LOOP locks in assessments for property owners who have seen large increases. It is open to residents who have lived in their home for at least 10 years and meet income requirements.
Council also moved to reduce the business income and receipts tax, known as BIRT. The net income section of the tax will be lowered from 6.2% to 5.99%, according to the plan.
Philadelphia’s business community has long viewed BIRT as hindering the city’s economic growth, and the Inclusive Growth Coalition, a group of diverse chambers of commerce, lobbied lawmakers this year to cut the tax.
“The bulk of that BIRT tax is being paid by small businesses,” Councilmember Isaiah Thomas said. “People are making the decision every single day whether I should leave this city or whether I should stay here and continue conducting my business here.”
The wage tax, a source of revenue that accounts for a large chunk of the city’s budget, is also being reduced.
Similar to a plan laid out by Kenney after the reassessment, the rate for residents will be cut to 3.79%, from just under 3.84%. The levy for people who work in Philadelphia but live outside the city will be rounded down from 3.448% to 3.44%.
Not everybody was thrilled by the cuts, particularly progressive activists and organizations.
The Amistad Law Project, a criminal justice reform organization, rallied at City Hall Thursday, releasing a banner tied to balloons urging Council to drop the wage and business tax breaks and fund non-police mobile crisis teams.
Council’s budget agreement with Kenney retained the mayor’s proposed $184 million in funding for anti-violence efforts, amid record-high rates of shootings and homicides.
An extra $6 million was incorporated for the City Commissioners, and the Free Library of Philadelphia will get an additional $2.6 million. The budget includes $250,000 to recruit new police officers.
The deal also calls for funding to keep recreation centers open on weekends and additional money for street lighting, removing abandoned vehicles, investigating and cleaning up illegal dumping, and combating blighted properties, Council officials said.

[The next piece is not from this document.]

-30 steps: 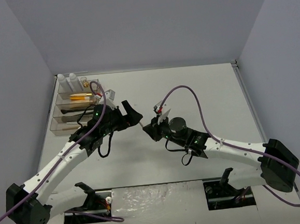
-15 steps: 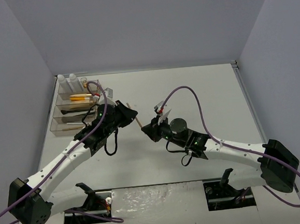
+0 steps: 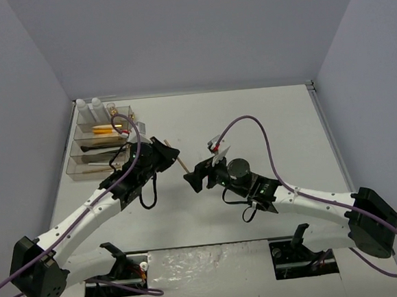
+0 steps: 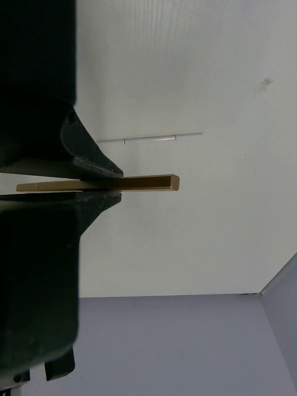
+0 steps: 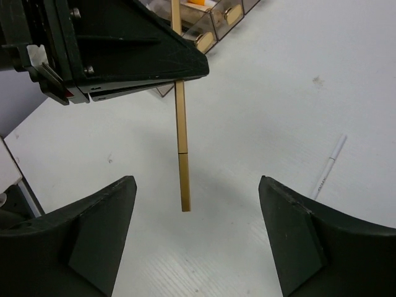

“By my count, we’ve added over $26 million in operating and capital line items that will really improve the look and feel of our neighborhoods,” said Councilmember Jamie Gauthier, who represents West Philadelphia.
Though Council released a rundown of how the agreement differed from Kenney’s initial budget proposal, a department-by-department spending plan was not available Thursday.
Lawmakers were able to commit to the additional spending, along with the tax breaks, because the city pulled in $155 million more in revenues than expected during the third quarter of 2022, according to the city managers report.
“We are in the process of updating the revenue estimates based on the final package of tax rate and relief bills but initial analysis indicates that we can afford these changes,” Kenney spokesperson Kevin Lessard told Metro.